It seems to be something that has changed in a generation or so in Ireland. Purely anecdotal, but from my own experience the younger folk seem less interested in the older folk's wellbeing. The job I used to have saw me in all parts of the county during any given month. Myself and the lads on the crew were never stuck for a cuppa tea, given we had kin all over the place and it was common for us to drop in and visit during, what we called in the olden days, dinner time.

We'd all have our lunches and would stop along the way at a shop to pick up a Swiss Roll and what not, but just stopping in to visit with the oldsters and listen to their stories, and more importantly, allow them tell them, taught me a lot. Of course they weren't all great visits, and we'd often be treated with contempt by the typical, suspicious rural Irish grandfather/mother...."Are you anything to the Milltown Dangers? Where is your father from?"
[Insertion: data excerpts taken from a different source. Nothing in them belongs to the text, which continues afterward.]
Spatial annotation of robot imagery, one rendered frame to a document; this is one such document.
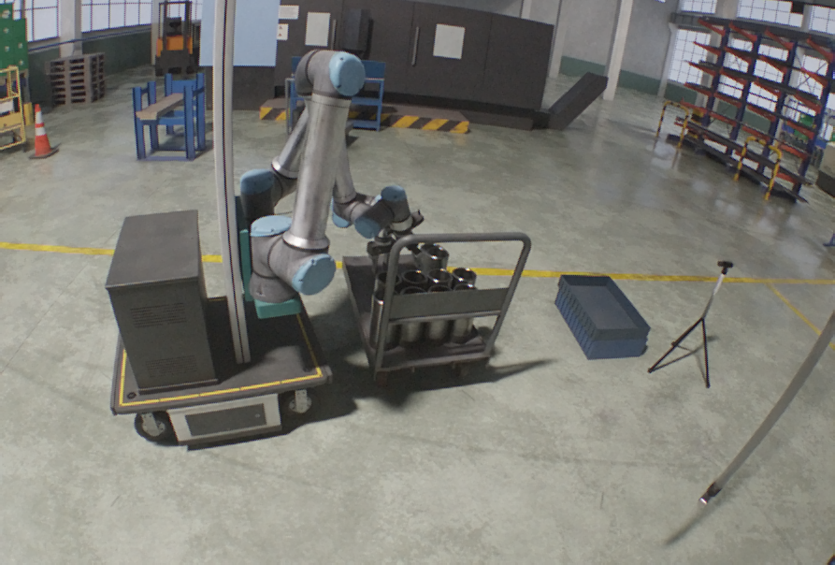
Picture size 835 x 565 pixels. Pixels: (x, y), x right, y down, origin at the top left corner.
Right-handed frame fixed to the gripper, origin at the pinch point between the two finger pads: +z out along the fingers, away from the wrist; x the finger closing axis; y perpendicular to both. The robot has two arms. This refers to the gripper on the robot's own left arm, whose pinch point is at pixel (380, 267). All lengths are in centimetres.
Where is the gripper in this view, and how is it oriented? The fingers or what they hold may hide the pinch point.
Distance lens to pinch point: 206.8
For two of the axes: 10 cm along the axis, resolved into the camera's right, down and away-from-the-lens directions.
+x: 8.0, -2.0, 5.6
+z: -1.2, 8.7, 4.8
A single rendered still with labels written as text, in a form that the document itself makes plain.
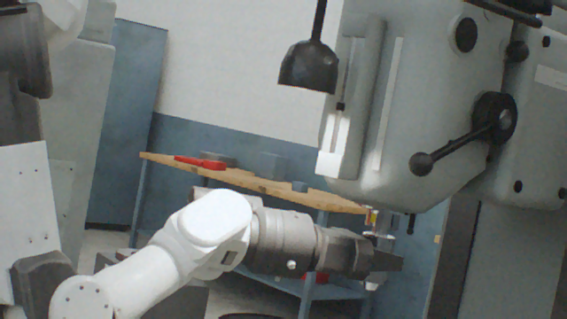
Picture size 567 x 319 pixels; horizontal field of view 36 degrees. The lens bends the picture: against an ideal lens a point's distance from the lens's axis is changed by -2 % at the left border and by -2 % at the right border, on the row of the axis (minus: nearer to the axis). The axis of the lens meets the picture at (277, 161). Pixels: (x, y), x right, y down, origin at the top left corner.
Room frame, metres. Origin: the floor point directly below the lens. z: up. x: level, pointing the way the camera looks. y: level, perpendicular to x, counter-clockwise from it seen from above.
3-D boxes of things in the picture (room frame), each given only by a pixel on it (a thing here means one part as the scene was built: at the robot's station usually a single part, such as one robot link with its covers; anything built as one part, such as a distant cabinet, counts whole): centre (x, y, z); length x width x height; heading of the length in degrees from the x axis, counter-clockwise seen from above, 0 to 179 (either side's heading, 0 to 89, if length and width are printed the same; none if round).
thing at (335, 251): (1.19, -0.07, 1.24); 0.13 x 0.12 x 0.10; 19
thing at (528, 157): (1.35, -0.30, 1.47); 0.24 x 0.19 x 0.26; 44
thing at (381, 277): (1.22, -0.16, 1.23); 0.05 x 0.05 x 0.06
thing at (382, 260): (1.19, -0.17, 1.24); 0.06 x 0.02 x 0.03; 109
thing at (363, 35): (1.14, -0.08, 1.45); 0.04 x 0.04 x 0.21; 44
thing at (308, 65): (1.09, -0.02, 1.47); 0.07 x 0.07 x 0.06
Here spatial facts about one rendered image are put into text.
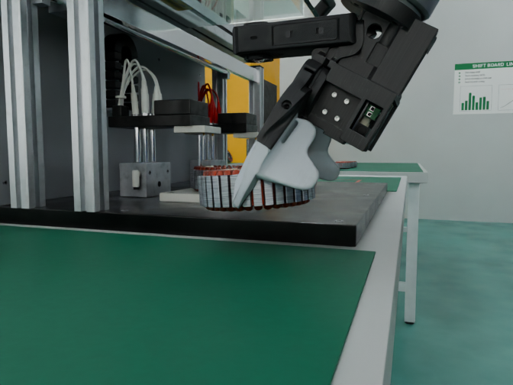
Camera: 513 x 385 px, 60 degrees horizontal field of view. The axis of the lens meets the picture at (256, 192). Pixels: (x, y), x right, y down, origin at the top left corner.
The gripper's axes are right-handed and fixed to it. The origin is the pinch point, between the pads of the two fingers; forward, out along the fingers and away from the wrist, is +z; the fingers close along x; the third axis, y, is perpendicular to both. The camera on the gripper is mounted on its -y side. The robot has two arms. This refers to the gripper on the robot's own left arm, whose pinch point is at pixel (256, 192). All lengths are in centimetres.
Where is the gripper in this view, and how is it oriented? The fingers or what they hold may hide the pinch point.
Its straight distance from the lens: 43.3
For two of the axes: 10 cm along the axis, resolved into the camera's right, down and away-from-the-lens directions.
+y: 8.2, 5.2, -2.4
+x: 3.3, -0.9, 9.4
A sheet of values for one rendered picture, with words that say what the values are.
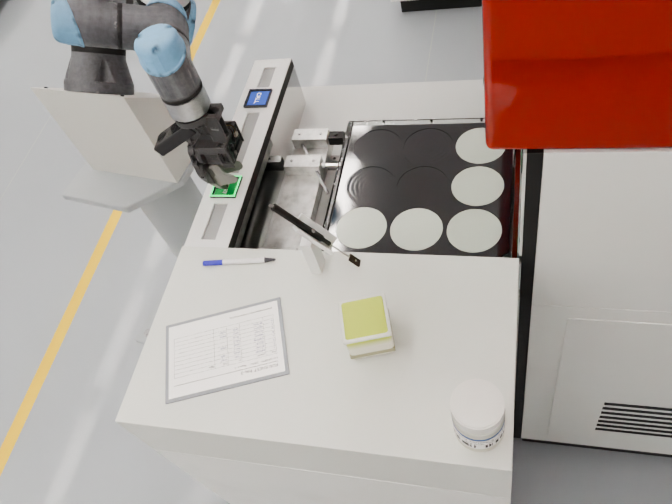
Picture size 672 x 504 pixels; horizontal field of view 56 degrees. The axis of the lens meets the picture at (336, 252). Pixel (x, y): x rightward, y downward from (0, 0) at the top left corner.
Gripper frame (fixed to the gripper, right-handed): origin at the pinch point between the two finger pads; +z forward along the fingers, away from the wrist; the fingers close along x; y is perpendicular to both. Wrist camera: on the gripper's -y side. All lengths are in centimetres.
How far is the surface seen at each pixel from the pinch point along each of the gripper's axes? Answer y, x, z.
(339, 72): -24, 151, 97
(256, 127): 2.6, 17.1, 1.3
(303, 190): 13.8, 6.1, 9.3
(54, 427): -93, -27, 97
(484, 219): 52, -2, 7
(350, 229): 26.6, -5.3, 7.4
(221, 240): 3.6, -13.1, 1.3
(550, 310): 64, -15, 17
I remember once back in west, west, southwest Connemara, and four of us heading into a grand uncle of mine's house. The man could barely speak English, and the Irish he had had such a blas that it was very difficult for anyone other than a local to understand him at the best of times. A tall thin man, hardened and weathered by a lifetime fishing on the Atlantic. The lads reached the point where they were so confused that it sort of frightened them, but the tea was strong and hot and welcome on a cold day, and when the cake came out, himself took down the poitín.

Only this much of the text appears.